Blu-ray DVD titles outsold rival HD DVD titles by almost 2-to-1 in the first nine months of the year, but analysts expect additional HD DVD support and new hit releases to "transform" the high-definition DVD battle score in the fourth quarter.

Home Media Research, a division of Home Media Magazine, said on Tuesday total U.S. sales of Blu-ray discs, using a Sony-backed technology, totaled 2.6 million units from January 1 through September 30, versus 1.4 million HD DVD discs sold.

HD DVD was developed by Toshiba. It is backed by Microsoft as well as film studios like Time Warner's Warner Bros.

The division in Hollywood grew deeper in August when Paramount Pictures and DreamWorks Animation signed exclusivity deals to distribute their next-generation discs on HD DVD format for the next 18 months.

Gerry Kaufhold, analyst with In-Stat research firm, believes newly released HD DVD titles with new advanced Web-enabled features, such as Paramount's Transformers, will help the HD DVD camp in the fourth quarter.

Paramount Home Video said that Transformers had the biggest debut of any high-definition titles, selling over 100,000 HD DVDs on October 16, its first day of release.

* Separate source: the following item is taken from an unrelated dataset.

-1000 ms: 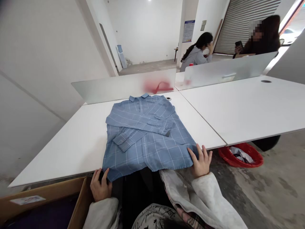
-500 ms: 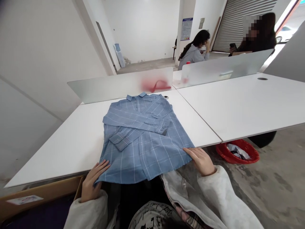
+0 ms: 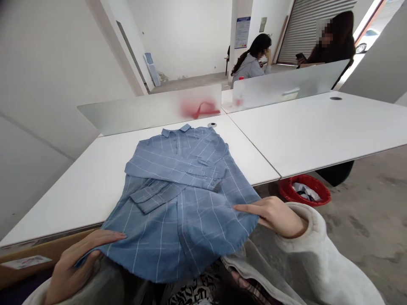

Tom Adams, president of Adams Media Research, also said the 18-month period of exclusivity for HD DVDs by Paramount and DreamWorks should strengthen HD DVD's hand this quarter.

"This definitely smoothes out the edge that Blu-ray had in exclusive titles, and it very much strengthens HD DVD's hand in the fourth quarter," he said, but still expects Blu-ray will lead for the year overall.

Adams predicts that for 2007 overall, consumers will spend $186 million purchasing Blu-ray discs, versus $91 million for HD DVD.

Walt Disney, Sony, News Corp.'s 20th Century Fox, and Lions Gate Entertainment are exclusively in the Blu-ray camp.

Hollywood and electronics manufacturers had hoped new high-definition DVDs, with better picture quality and more capacity would revive the slowing $24 billion home DVD market.

But like the Betamax-VHS battle in the 1980s, the DVD standards war has slowed adoption and created customer confusion. It has also raised the likelihood it will be years before next-generation players become standard equipment.

Since both formats launched in the spring of 2006, an estimated 4.98 million high-definition discs have been sold, including 3.01 million in Blu-ray and 1.97 million in HD DVD through the end of September, according to Home Media.

One big factor giving Blu-ray an edge has been the popularity of Sony's PlayStation 3 game consoles, which also include a Blu-ray disc drive.

"It's going to be 2008 before the dust will really start to settle. For now, it's like watching a yacht race," said Kaufhold, who expects the standards battle will lead more consumers to dual DVD players such as those made by South Korea's LG Electronics, which supports both Blu-ray and HD DVD.

Samsung Electronics is expected to market a dual format player later this year, ahead of the holiday shopping season.